In the material below, find each line that contains the word "same" and copy it.

/---

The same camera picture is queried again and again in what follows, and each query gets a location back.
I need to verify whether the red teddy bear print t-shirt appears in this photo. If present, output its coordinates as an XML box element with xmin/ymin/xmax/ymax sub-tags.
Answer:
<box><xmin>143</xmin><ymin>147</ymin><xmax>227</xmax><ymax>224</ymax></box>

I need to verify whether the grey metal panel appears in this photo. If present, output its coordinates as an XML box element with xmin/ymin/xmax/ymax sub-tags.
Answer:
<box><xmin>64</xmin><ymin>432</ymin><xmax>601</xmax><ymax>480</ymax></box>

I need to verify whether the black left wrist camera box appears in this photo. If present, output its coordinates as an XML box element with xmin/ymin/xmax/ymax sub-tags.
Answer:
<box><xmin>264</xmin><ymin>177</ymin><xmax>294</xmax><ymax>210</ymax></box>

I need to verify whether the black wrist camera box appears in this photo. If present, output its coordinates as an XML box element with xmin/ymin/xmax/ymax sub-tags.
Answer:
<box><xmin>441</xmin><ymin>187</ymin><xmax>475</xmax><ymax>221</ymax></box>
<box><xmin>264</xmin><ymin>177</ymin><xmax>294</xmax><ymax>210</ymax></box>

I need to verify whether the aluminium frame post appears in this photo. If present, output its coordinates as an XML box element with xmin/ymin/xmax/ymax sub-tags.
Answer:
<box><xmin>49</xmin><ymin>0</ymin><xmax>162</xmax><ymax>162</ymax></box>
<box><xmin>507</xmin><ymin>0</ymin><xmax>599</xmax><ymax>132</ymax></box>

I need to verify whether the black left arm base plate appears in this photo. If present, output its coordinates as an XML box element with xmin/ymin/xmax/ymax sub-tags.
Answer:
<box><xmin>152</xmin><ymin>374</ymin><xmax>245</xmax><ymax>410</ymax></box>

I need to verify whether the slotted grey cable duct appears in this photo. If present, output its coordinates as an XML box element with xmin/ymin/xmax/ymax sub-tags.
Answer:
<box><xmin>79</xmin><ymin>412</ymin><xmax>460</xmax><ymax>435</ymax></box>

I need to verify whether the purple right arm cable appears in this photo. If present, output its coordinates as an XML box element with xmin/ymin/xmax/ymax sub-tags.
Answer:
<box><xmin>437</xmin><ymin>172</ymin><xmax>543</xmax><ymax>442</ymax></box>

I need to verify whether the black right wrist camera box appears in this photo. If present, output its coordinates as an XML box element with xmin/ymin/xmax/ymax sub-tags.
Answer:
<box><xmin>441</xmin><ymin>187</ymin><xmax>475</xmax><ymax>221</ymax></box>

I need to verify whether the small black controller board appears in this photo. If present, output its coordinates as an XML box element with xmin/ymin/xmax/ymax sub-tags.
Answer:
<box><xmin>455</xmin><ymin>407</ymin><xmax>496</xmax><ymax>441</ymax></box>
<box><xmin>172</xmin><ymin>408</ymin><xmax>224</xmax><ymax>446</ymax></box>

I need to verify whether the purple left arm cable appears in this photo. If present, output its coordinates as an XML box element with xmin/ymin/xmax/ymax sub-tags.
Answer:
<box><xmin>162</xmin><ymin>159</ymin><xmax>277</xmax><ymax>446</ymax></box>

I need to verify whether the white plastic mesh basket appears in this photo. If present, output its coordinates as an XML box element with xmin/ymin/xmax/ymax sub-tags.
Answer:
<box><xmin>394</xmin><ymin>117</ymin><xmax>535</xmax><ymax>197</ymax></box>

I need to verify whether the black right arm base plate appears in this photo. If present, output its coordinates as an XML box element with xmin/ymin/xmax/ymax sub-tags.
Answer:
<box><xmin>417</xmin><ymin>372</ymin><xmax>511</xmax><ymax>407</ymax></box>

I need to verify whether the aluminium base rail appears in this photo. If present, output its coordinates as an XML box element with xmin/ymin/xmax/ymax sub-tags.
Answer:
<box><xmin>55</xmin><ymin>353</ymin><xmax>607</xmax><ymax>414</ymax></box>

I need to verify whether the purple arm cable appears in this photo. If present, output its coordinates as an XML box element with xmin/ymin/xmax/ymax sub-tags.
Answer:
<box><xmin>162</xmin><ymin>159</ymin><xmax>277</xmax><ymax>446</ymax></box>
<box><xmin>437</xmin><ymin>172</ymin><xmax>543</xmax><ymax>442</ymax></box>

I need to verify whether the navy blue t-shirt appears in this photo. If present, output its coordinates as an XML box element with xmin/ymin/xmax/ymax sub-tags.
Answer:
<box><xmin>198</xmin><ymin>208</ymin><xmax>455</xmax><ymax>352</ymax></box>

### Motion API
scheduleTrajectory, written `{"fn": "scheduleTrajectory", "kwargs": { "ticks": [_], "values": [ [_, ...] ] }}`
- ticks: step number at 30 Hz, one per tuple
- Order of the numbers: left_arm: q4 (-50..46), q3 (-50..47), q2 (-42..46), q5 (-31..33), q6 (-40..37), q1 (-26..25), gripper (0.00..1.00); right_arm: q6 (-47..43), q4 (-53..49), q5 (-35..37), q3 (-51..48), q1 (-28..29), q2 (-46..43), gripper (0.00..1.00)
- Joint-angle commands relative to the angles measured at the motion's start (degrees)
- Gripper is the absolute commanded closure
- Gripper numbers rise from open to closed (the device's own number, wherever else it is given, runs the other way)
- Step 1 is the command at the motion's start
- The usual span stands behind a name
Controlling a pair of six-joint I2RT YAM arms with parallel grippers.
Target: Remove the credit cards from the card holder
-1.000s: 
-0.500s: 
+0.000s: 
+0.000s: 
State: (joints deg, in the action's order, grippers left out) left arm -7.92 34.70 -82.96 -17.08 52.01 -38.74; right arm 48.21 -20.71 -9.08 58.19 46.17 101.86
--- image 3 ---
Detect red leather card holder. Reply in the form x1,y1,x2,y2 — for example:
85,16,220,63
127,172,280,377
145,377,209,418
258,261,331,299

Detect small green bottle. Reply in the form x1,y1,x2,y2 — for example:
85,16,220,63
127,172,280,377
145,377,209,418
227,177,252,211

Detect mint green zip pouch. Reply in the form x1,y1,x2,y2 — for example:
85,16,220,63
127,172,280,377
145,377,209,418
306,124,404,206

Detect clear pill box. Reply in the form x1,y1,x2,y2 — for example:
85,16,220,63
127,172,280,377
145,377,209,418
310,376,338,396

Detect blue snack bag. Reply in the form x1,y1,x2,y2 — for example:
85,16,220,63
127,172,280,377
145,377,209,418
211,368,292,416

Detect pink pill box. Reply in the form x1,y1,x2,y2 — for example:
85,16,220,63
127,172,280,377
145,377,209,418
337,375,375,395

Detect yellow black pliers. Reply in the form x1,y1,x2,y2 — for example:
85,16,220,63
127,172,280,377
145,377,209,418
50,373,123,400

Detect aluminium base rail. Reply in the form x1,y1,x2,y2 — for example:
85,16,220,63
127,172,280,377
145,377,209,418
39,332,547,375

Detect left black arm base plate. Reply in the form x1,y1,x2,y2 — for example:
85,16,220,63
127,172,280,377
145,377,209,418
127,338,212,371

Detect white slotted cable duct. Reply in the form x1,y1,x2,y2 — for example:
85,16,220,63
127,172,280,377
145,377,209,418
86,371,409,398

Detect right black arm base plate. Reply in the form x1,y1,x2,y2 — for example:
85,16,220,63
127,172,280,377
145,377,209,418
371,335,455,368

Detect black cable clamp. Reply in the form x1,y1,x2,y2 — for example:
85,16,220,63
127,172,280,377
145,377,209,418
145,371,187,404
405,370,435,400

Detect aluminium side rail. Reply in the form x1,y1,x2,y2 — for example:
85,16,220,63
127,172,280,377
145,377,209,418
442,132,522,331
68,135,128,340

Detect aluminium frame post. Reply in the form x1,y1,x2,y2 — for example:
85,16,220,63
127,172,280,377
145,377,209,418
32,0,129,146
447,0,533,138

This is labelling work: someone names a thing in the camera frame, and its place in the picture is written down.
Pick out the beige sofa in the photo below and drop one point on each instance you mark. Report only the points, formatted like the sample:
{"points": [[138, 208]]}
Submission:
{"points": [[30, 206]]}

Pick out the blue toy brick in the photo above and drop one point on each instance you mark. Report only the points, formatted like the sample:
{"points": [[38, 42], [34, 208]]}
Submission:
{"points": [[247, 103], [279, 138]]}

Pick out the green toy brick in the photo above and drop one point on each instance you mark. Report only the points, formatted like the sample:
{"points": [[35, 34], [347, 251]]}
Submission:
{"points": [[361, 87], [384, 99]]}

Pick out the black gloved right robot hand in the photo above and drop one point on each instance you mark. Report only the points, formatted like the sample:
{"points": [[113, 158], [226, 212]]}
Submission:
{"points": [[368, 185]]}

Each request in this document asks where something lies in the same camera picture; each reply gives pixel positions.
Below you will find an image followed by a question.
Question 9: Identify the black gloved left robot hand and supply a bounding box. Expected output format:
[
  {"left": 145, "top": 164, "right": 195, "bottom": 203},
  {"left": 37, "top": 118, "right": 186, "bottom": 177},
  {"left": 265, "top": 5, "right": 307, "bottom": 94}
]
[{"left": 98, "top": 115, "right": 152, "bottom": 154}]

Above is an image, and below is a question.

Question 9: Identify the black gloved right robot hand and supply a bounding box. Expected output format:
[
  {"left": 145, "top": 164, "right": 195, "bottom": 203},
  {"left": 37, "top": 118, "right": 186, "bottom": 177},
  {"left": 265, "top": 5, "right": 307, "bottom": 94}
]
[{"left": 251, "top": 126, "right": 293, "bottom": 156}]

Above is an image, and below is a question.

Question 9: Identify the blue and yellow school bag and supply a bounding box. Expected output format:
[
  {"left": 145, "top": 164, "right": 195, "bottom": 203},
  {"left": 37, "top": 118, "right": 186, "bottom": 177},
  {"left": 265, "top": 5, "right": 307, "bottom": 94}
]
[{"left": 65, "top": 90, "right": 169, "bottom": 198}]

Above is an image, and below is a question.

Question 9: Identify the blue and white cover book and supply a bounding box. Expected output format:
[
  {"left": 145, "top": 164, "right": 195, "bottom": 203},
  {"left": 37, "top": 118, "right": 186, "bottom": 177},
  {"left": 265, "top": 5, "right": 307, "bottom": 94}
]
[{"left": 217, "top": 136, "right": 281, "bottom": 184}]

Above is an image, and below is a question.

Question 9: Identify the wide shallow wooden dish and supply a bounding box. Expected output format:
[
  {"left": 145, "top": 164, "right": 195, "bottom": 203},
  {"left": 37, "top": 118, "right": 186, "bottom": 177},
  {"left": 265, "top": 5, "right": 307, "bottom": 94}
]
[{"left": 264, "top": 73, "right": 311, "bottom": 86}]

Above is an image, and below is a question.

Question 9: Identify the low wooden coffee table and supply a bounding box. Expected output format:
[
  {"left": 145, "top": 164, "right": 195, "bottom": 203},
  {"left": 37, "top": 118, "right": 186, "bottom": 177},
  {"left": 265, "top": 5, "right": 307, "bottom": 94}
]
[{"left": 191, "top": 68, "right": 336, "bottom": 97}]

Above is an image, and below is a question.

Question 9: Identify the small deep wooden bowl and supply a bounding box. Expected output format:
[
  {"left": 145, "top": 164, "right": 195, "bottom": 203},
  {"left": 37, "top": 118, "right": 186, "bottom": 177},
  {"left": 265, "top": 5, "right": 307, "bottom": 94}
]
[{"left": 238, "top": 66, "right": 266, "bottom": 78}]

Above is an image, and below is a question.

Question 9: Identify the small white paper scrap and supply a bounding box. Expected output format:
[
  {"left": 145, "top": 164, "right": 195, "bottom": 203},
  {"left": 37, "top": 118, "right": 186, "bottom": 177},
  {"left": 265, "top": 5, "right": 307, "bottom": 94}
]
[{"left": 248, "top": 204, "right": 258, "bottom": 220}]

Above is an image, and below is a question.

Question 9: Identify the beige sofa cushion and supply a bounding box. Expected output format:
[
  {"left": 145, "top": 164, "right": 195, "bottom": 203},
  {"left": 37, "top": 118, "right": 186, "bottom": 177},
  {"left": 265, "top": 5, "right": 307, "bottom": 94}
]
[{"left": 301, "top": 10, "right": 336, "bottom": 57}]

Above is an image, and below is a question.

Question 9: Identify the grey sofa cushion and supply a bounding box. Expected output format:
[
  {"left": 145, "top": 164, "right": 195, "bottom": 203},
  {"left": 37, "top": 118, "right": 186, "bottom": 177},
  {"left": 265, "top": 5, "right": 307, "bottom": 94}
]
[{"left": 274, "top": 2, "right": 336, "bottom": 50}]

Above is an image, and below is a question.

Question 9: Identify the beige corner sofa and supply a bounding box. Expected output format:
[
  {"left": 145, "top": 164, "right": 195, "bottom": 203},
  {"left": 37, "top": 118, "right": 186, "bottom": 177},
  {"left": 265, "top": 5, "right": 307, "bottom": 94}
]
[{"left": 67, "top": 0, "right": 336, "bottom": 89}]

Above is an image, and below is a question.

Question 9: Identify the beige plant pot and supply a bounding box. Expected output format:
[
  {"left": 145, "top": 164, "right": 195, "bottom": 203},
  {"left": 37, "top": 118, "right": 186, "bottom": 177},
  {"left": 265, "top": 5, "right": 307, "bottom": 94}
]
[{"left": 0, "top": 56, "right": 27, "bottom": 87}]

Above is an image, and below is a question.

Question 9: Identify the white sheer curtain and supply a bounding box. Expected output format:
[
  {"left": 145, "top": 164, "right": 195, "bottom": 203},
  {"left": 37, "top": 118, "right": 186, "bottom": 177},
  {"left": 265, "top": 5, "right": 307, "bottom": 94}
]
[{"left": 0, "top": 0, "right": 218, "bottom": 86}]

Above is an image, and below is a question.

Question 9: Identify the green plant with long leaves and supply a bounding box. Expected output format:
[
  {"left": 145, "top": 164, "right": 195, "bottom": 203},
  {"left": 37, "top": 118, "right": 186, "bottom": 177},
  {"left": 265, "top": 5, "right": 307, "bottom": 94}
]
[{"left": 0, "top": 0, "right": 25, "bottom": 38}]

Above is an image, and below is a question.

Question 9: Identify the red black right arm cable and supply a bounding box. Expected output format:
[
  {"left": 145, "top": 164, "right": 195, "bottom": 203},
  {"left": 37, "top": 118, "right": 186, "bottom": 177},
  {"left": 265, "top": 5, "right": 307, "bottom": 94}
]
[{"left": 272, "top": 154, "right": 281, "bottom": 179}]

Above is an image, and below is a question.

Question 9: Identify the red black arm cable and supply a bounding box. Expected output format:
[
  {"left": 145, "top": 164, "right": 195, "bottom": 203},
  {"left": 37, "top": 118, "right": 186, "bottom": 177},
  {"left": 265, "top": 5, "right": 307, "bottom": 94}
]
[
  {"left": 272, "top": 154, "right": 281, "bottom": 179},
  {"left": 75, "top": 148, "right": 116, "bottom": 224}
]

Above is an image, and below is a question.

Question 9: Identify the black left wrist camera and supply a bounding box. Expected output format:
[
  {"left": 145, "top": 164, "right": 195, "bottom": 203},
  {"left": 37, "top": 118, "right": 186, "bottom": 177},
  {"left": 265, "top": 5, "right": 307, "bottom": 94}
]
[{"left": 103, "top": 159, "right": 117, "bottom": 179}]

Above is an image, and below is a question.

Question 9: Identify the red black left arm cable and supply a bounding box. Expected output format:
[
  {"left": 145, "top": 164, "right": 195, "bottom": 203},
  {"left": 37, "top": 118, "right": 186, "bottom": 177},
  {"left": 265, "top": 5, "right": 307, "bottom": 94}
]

\---

- _Solution below_:
The same camera picture is queried again and again in what follows, and each query gets a location back.
Each request in this document asks where something lies in the same camera picture; each reply gives pixel positions.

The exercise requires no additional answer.